Additionally, we compared our haploid genome assemblies with the one obtained using the Purge Dups tool [51]. We sampled 50X of the longest Nanopore reads and launched Purge Dups on the raw Nanopore assemblies with default parameters (Additional file 1: Table S3). For Porites lobata, we obtained an assembly of 588 Mb composed of 1057 contigs. By comparison, the Pocillopora cf. effusa raw assembly was not altered by Purge Dups while the coverage thresholds were consistent. This may be due to the lower proportion of haplotypic duplications (Additional file 1: Figure S4). BUSCO scores and kmer distributions (Additional file 1: Table S5 and Additional file 1: Figure S4) were very similar for both Haplomerger2 and Purge Dups assemblies for Porites lobata which is a confirmation of the great work performed by haplomerger2.

Contamination removal

As we used a DNA extraction method based on a nuclei isolation approach, we minimized contamination with DNA from other organisms (most notably, Symbiodiniacaeae). We predicted coding fragments on both assemblies using metagene and aligned their corresponding protein sequences against the nr database. Contigs were classified based on their hits, and contigs with more than 50% of genes having a best hit to bacteria, archaea, or viruses were classified as non-eukaryotic and filtered out. In addition, contigs taxonomically assigned to Symbiodiniaceae were also filtered out. In the Porites lobata assembly, we filtered 38 contigs with an average size of 25 kb and totaling 961 kb, while in the Pocillopora cf. effusa assembly, only two contigs of 25 kb and 30 Kb were filtered out.

Transcriptome assembly

First, ribosomal RNA-like reads were detected using SortMeRNA (Kopylova et al., 2012) and filtered out. Illumina RNA-Seq short reads from Porites lobata and Pocillopora cf. effusa were assembled using Velvet [109] 1.2.07 and Oases [110] 0.2.08, using a kmer size of 89 and 81 bp respectively. Reads were mapped back to the contigs with BWA-mem, and only consistent paired-end reads were kept. Uncovered regions were detected and used to identify chimeric contigs. In addition, open reading frames (ORF) and domains were searched using respectively TransDecoder and CDDsearch. Contigs were broken in uncovered regions outside ORF and domains. At the end, the read strand information was used to correctly orient RNA-Seq contigs.

Repeat detection

Libraries of genomic repeats were first detected using RepeatModeler (v.2.0.1, default parameters) on both genomes. Then, these libraries were annotated with RepeatMasker [111] (v.4.1.0, default parameters) and RepBase (from RepeatMasker v4.0.5). Finally, the P. lobata and P. cf. effusa genomes were masked using their respective libraries. The numbers of bases were counted according to the classification of repeat overlapping each base. In case of overlapping repeated fragments, the longest annotated one was selected.

Gene prediction

Gene prediction was done using proteins from 18 Cnidarian species, Acropora digitifera, Acropora millepora, Aiptasia, Aurelia aurita from Atlantic, Aurelia aurita from Pacific, Clytia hemisphaerica, Fungia sp., Galaxea fascicularis, Goniastrea aspera, Hydra vulgaris, Montipora capitata, Morbakka virulenta, Nematostella vectensis, Orbicella faveolata, Pocillopora damicornis, Porites lutea, Porites rus, and Stylophora pistillata (Additional file 1: Table S5).

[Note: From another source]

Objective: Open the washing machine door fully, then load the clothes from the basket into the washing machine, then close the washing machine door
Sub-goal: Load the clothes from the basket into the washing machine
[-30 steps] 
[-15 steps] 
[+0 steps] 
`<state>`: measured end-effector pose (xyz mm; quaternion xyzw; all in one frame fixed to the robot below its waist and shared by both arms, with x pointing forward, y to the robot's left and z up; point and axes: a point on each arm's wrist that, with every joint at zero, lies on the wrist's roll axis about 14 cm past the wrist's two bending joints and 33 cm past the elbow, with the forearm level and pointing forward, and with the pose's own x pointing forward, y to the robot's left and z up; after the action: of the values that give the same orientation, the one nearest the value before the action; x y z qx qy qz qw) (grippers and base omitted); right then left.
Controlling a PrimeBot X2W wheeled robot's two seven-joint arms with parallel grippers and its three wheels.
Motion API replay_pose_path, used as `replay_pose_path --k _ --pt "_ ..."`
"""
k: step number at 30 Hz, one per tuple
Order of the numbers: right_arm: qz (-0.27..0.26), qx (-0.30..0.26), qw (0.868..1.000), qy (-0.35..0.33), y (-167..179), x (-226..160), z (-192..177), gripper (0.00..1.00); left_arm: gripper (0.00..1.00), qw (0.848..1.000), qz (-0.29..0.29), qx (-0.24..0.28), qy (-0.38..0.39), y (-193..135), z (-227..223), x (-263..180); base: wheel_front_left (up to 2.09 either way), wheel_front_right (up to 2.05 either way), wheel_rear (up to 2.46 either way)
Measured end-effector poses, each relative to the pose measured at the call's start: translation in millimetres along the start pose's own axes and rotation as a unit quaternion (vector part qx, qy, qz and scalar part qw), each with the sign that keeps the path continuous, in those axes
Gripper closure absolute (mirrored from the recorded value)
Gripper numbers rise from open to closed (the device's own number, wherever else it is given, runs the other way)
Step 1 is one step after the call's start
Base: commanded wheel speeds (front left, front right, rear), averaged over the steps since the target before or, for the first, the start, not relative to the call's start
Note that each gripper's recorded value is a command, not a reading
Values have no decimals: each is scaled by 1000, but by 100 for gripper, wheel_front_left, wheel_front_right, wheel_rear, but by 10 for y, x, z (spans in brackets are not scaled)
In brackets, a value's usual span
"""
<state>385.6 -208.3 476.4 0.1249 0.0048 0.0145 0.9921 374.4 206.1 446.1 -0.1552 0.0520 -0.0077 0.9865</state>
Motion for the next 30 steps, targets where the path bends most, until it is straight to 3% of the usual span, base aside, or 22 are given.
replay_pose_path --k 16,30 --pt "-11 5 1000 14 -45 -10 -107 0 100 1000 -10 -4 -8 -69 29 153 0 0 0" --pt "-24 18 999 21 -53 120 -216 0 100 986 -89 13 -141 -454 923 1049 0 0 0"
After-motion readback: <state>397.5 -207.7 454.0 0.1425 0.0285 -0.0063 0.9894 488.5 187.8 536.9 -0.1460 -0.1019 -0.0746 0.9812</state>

The proteomes were aligned against Porites lobata and Pocillopora cf. effusa genome assemblies in two steps. Firstly, BLAT [112] (default parameters) was used to quickly localize corresponding putative genes of the proteins on the genome. The best match and matches with a score ≥ 90% of the best match score were retained. Secondly, the alignments were refined using Genewise [113] (default parameters), which is more precise for intron/exon boundary detection. Alignments were kept if more than 50% of the length of the protein was aligned to the genome. In order to reduce mapping noise, for each proteome mapping alignments without introns are removed if they represent more than 40% of the number of alignments. Moreover, alignments containing at least one unique intron (i.e. intron detected using only one proteome alignements) are removed if they cover at least 10 exons detected in all alignments using all proteomes.

To allow the detection of expressed and/or specific genes, we also aligned the assembled transcriptomes of each species on their respective genome assembly using BLAT [112] (default parameters). For each transcript, the best match was selected based on the alignment score. Finally, alignments were recomputed in the previously identified genomic regions by Est2Genome [114] in order to define precisely intron boundaries. Alignments were kept if more than 80% of the length of the transcript was aligned to the genome with a minimal identity percent of 95%.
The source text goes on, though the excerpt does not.